China’s legislature has paved the way for a more market-based initial public offering regime by approving amendments to the country’s securities law after four years of deliberations. The amended law, effective from March 1, also takes a tougher stance on false disclosures by listed companies.
The National People’s Congress, the country’s highest legislative body, endorsed the changes over the weekend, according to a statement by top watchdog China Securities Regulatory Commission. Deliberations on the amendment started in 2015. China’s securities law was first implemented in 1999 and was last amended in 2004.
The changes will bring China’s US$7.2 trillion stock market, the world’s second-largest, more in line with international practices, particularly at a time when overseas investors are increasing their holdings of yuan-denominated assets in response to index compilers raising the weighting of Chinese stocks in their gauges. Investors cheered the move, lifting the benchmark Shanghai Composite Index to a five-month high with a gain of 1.2 per cent on Monday.
The major changes include the implementation of a registration system for IPOs, heavier punishments for breach of rules for information disclosure, and stricter requirements for what publicly traded companies should disclose to investors.
The amendment also removes from the law a clause requiring sustainable profitability at companies seeking to list. It makes information disclosure central under the new registration system. The initial success of the Science and Technology Innovation Board, or Star Market, under the Shanghai Stock Exchange, has set the stage for this system – new offerings on Star Market are vetted in a more market-based way.

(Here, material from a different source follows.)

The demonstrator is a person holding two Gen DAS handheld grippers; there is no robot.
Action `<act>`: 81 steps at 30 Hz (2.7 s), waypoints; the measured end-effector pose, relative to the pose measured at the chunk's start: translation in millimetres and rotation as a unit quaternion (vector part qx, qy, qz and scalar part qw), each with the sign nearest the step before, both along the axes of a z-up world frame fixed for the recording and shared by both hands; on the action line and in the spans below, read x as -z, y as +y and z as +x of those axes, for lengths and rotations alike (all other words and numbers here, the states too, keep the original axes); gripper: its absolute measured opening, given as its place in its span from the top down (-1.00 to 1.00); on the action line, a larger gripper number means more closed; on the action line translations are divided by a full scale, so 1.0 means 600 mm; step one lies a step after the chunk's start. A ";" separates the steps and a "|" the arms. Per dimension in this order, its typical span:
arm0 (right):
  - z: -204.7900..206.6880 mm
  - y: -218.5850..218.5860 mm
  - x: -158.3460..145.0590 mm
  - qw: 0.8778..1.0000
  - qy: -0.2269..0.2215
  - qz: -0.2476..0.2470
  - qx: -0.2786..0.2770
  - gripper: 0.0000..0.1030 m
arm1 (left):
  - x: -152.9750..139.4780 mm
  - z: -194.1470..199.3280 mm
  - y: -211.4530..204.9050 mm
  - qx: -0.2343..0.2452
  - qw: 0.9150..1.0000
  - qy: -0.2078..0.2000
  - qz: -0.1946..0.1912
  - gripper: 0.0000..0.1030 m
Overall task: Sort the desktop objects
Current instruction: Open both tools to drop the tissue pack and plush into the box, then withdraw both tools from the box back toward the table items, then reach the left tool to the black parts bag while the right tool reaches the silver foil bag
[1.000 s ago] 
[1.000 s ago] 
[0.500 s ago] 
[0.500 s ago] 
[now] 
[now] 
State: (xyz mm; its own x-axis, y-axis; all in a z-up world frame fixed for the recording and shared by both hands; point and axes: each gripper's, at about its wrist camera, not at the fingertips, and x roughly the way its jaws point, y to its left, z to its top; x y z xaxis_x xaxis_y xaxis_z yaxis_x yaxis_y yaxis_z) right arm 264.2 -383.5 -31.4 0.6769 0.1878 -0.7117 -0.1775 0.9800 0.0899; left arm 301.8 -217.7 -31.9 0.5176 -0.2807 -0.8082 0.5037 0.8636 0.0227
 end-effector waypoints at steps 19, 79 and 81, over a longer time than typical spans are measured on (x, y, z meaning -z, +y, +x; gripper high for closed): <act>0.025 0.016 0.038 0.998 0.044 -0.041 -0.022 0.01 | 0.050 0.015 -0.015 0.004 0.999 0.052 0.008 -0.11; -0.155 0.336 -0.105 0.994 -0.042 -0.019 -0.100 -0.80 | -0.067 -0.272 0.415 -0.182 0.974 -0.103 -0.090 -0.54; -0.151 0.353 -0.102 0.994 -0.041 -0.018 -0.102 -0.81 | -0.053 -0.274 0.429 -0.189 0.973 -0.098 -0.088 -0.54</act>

New Clauses significantly increase penalties for fraudulent listings and false disclosures. Fines will now amount to as much as the entire proceeds from IPOs, as against 5 per cent currently. Penalties linked to breach of disclosure rules could amount to 10 million yuan (US$1.43 million) at most, rising from a current fine of 600,000 yuan at the most.
Brokerages rallied on Monday on expectations they will benefit most from the reform, emerging as the day’s best-performing industry group. A gauge of mainland China-listed brokerages rose 5.6 per cent, with Founders Securities and Citic Securities, the country’s biggest brokerages, surging by the 10 per cent daily limit.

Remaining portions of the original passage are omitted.